Data entries
· · · ·

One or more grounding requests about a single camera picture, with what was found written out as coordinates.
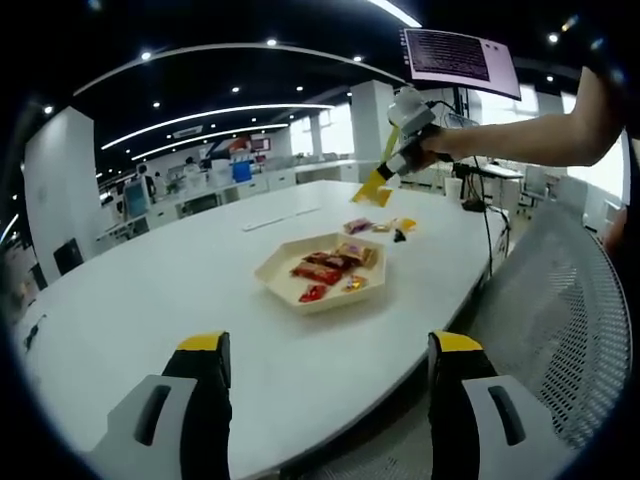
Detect small black tool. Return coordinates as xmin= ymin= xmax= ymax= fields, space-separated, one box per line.
xmin=22 ymin=313 xmax=49 ymax=349

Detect large hanging monitor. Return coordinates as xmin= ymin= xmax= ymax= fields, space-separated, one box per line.
xmin=399 ymin=27 xmax=524 ymax=103

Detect monitor stand pole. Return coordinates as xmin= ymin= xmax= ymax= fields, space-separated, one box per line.
xmin=453 ymin=87 xmax=474 ymax=121

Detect white device with blue screen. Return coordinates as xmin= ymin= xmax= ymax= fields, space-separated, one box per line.
xmin=122 ymin=179 xmax=153 ymax=219

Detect brown purple food packet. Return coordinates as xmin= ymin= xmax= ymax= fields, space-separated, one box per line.
xmin=335 ymin=242 xmax=379 ymax=269

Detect cream hexagonal container tray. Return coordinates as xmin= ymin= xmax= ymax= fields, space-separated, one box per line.
xmin=253 ymin=230 xmax=391 ymax=317

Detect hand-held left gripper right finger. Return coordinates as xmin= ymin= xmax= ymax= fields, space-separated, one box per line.
xmin=427 ymin=328 xmax=569 ymax=480

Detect black square box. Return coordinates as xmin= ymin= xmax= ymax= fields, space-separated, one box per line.
xmin=52 ymin=237 xmax=84 ymax=276

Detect person's dark shirt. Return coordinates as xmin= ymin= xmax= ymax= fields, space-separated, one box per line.
xmin=579 ymin=29 xmax=636 ymax=134

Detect dark red food packet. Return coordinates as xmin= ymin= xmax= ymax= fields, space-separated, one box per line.
xmin=302 ymin=251 xmax=354 ymax=269

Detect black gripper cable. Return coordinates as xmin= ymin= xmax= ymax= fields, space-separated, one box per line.
xmin=424 ymin=99 xmax=514 ymax=279

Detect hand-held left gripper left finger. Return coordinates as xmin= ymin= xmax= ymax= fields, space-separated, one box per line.
xmin=87 ymin=329 xmax=234 ymax=480

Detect yellow stick packets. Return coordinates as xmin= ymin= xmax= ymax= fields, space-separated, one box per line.
xmin=348 ymin=124 xmax=403 ymax=208

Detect long white counter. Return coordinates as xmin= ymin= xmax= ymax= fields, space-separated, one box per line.
xmin=97 ymin=159 xmax=376 ymax=241

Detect small red food candy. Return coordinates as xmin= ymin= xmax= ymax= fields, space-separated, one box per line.
xmin=298 ymin=283 xmax=329 ymax=304

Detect white mesh chair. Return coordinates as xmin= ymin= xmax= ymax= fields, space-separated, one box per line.
xmin=279 ymin=199 xmax=632 ymax=480

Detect person's right hand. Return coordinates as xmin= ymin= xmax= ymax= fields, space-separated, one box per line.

· · · ·

**Exercise objective:**
Repeat the records above word for word, apart from the pictures.

**Task output:**
One or more grounding requests about a single camera picture, with what was found written out as coordinates.
Detect small black tool. Return coordinates as xmin= ymin= xmax= ymax= fields, space-separated, one box per line.
xmin=22 ymin=313 xmax=49 ymax=349

Detect large hanging monitor. Return coordinates as xmin= ymin= xmax= ymax= fields, space-separated, one box per line.
xmin=399 ymin=27 xmax=524 ymax=103

Detect monitor stand pole. Return coordinates as xmin= ymin= xmax= ymax= fields, space-separated, one box per line.
xmin=453 ymin=87 xmax=474 ymax=121

Detect white device with blue screen. Return coordinates as xmin= ymin= xmax= ymax= fields, space-separated, one box per line.
xmin=122 ymin=179 xmax=153 ymax=219

Detect brown purple food packet. Return coordinates as xmin= ymin= xmax= ymax= fields, space-separated, one box per line.
xmin=335 ymin=242 xmax=379 ymax=269

Detect cream hexagonal container tray. Return coordinates as xmin= ymin= xmax= ymax= fields, space-separated, one box per line.
xmin=253 ymin=230 xmax=391 ymax=317

Detect hand-held left gripper right finger. Return coordinates as xmin= ymin= xmax= ymax= fields, space-separated, one box per line.
xmin=427 ymin=328 xmax=569 ymax=480

Detect black square box. Return coordinates as xmin= ymin= xmax= ymax= fields, space-separated, one box per line.
xmin=52 ymin=237 xmax=84 ymax=276

Detect person's dark shirt. Return coordinates as xmin= ymin= xmax= ymax= fields, space-separated, one box per line.
xmin=579 ymin=29 xmax=636 ymax=134

Detect dark red food packet. Return coordinates as xmin= ymin= xmax= ymax= fields, space-separated, one box per line.
xmin=302 ymin=251 xmax=354 ymax=269

Detect black gripper cable. Return coordinates as xmin= ymin= xmax= ymax= fields, space-separated, one box per line.
xmin=424 ymin=99 xmax=514 ymax=279

Detect hand-held left gripper left finger. Return coordinates as xmin= ymin= xmax= ymax= fields, space-separated, one box per line.
xmin=87 ymin=329 xmax=234 ymax=480

Detect yellow stick packets. Return coordinates as xmin= ymin= xmax= ymax= fields, space-separated, one box per line.
xmin=348 ymin=124 xmax=403 ymax=208

Detect long white counter. Return coordinates as xmin= ymin= xmax= ymax= fields, space-separated, one box per line.
xmin=97 ymin=159 xmax=376 ymax=241

Detect small red food candy. Return coordinates as xmin= ymin= xmax= ymax= fields, space-separated, one box per line.
xmin=298 ymin=283 xmax=329 ymax=304

Detect white mesh chair. Return coordinates as xmin= ymin= xmax= ymax= fields, space-separated, one box per line.
xmin=279 ymin=199 xmax=632 ymax=480

Detect person's right hand. Return coordinates as xmin= ymin= xmax= ymax= fields, space-separated, one box per line.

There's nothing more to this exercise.